[Prompt]
Reproduce each line of the following material exactly, omitting the images.

[Recorded data]
»»

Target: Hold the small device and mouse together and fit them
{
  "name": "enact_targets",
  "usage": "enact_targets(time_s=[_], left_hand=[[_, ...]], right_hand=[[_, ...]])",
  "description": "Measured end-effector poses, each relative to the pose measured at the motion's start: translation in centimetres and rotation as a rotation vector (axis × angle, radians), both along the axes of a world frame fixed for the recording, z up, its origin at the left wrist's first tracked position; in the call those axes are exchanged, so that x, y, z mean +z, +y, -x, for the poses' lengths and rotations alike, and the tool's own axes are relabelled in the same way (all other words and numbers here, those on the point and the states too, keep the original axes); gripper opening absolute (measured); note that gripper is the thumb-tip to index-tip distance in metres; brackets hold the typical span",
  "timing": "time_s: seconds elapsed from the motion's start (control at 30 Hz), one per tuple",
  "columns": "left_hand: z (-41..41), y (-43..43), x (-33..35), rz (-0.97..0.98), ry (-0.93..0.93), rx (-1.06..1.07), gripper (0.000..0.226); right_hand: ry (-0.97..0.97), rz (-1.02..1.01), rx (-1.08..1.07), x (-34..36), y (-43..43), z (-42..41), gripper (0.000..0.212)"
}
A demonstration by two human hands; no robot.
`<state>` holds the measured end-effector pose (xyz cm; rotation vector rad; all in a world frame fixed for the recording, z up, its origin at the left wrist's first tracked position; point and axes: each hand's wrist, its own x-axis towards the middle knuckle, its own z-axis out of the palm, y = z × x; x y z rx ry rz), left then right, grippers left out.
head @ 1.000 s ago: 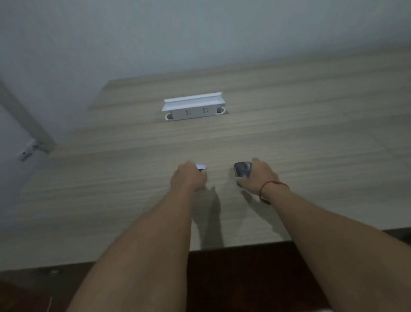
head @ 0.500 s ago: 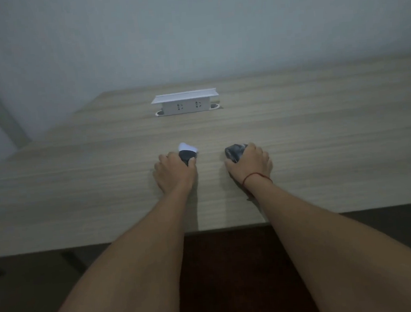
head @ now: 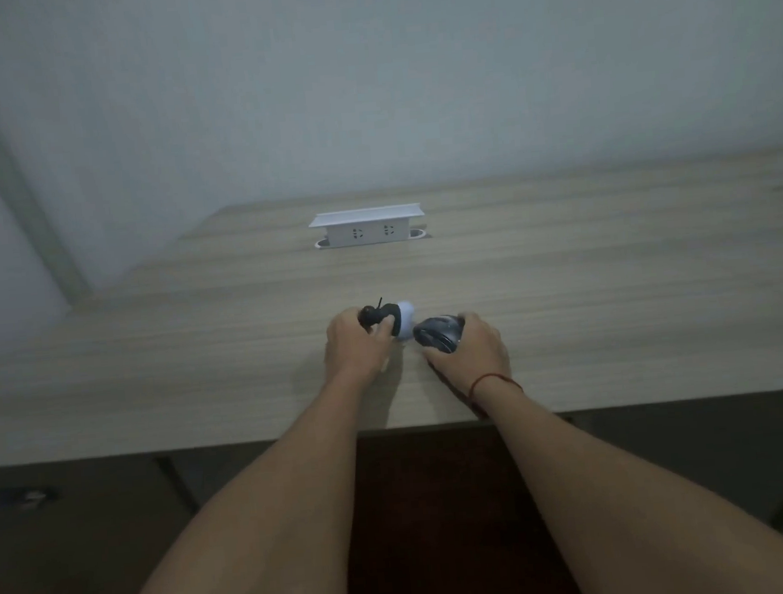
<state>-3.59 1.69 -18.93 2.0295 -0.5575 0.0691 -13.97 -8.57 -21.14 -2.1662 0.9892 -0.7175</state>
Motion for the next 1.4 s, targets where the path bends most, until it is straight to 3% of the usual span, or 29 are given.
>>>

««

[Your response]
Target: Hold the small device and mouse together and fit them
{
  "name": "enact_targets",
  "usage": "enact_targets(time_s=[_], left_hand=[[_, ...]], right_hand=[[_, ...]])",
  "description": "Measured end-effector poses, each relative to the pose measured at the motion's start: translation in centimetres and rotation as a rotation vector (axis × angle, radians), both along the axes of a world frame fixed for the recording, z up, its origin at the left wrist's first tracked position; in the call those axes are exchanged, so that x, y, z mean +z, +y, -x, for the poses' lengths and rotations alike, and the tool's own axes are relabelled in the same way (all other words and numbers here, those on the point and the states too, keep the original axes); gripper opening absolute (measured); note that gripper is the thumb-tip to index-tip distance in metres; brackets hold the typical span",
  "timing": "time_s: seconds elapsed from the motion's start (control at 30 Hz), one per tuple",
  "columns": "left_hand: z (-41..41), y (-43..43), x (-33..35), rz (-0.97..0.98), ry (-0.93..0.93), rx (-1.06..1.07), gripper (0.000..0.226); right_hand: ry (-0.97..0.97), rz (-1.02..1.01), rx (-1.08..1.07), x (-34..36), y (-43..43), z (-42..41), gripper (0.000..0.212)"
}
A demonstration by two human hands; no robot.
`<state>` holds the measured end-effector pose (xyz cm; rotation vector rad; all in a world frame fixed for the recording, z up, its origin at the left wrist's first tracked position; point and axes: each hand's wrist, its own x-axis towards the middle knuckle, its own z-axis out of the palm, y = z × x; x y z rx ry rz), left then right, grippers left out.
head @ 1.000 s ago: 
head @ 0.500 s ago: 
head @ now: 
<state>-3.59 1.69 -18.93 2.0295 -0.5575 0.0691 -13.97 -8.57 -21.14 -2.1662 0.9892 -0.7175</state>
Motion for the next 1.4 s, targets where the path bends most, until it is straight to 3% of the usual span, or 29 are given.
>>>

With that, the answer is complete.